SUBJECTS: Morrison’s ‘delivered’ surplus; Coronavirus; falling productivity; manufacturing.

ANDREW LEIGH, SHADOW ASSISTANT MINISTER FOR TREASURY AND CHARITIES: Good morning. My name is Andrew Leigh, the Shadow Assistant Minister for Treasury. As Warren Buffett once put it, it’s only when the tide goes out you discover who's been swimming naked. Labor has been warning about problems in the Australian economy for many years now. We've been talking about the low productivity problem, the fact that growth has slowed since the government came to office. We've been pointing out that business investment is now at its lowest level since the early 1990s recession. We've noted the slowdown in the rate at which new businesses are being created. Australia has seen a motza of mergers, but a scarcity of start ups. Labor has noted the problems in innovation in the Australian economy. We've pointed out that retail spending is in a bad way, that construction faces significant challenges, that business confidence has taken a whack.

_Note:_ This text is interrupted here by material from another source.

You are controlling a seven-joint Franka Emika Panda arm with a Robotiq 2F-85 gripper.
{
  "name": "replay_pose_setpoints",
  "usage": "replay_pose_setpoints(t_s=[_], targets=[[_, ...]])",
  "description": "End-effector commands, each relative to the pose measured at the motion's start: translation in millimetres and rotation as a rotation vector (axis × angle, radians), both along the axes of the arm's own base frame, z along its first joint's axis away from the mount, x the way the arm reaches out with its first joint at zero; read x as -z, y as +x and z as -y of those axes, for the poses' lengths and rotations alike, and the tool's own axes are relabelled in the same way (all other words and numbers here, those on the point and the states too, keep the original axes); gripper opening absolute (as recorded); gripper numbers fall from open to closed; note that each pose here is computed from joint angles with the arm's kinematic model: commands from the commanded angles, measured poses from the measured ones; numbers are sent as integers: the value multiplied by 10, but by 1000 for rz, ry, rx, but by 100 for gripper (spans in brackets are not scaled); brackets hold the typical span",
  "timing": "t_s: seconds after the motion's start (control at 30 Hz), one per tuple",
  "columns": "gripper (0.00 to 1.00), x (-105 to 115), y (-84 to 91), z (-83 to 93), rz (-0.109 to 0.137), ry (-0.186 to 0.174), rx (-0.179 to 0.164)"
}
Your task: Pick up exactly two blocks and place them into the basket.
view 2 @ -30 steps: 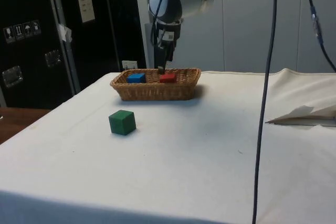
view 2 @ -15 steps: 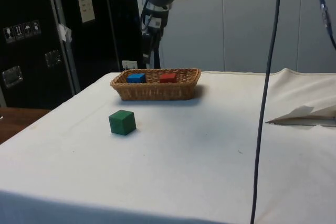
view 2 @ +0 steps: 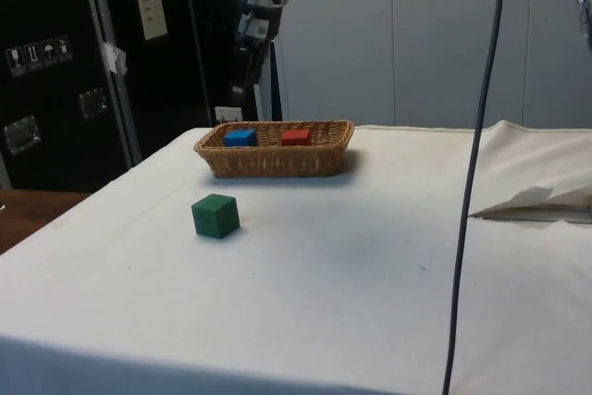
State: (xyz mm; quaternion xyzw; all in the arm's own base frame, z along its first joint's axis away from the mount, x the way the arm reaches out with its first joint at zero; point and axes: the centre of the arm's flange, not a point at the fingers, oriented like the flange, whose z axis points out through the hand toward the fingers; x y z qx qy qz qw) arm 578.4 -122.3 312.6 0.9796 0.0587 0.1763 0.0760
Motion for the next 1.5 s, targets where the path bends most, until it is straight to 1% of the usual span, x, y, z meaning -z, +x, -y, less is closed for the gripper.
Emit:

Throughout their nearly seven years in office, the government has done nothing to address these deep-seated structural problems. If anything, they've done harm. Think about the harm that was done to Australian households by the 2014 horror budget, or Scott Morrison's first plan when he became Treasurer of raising the GST to 15 per cent. Labor has been pointing out the need for greater incentives for business to invest for some time now. These were part of plans that we took to last year's election.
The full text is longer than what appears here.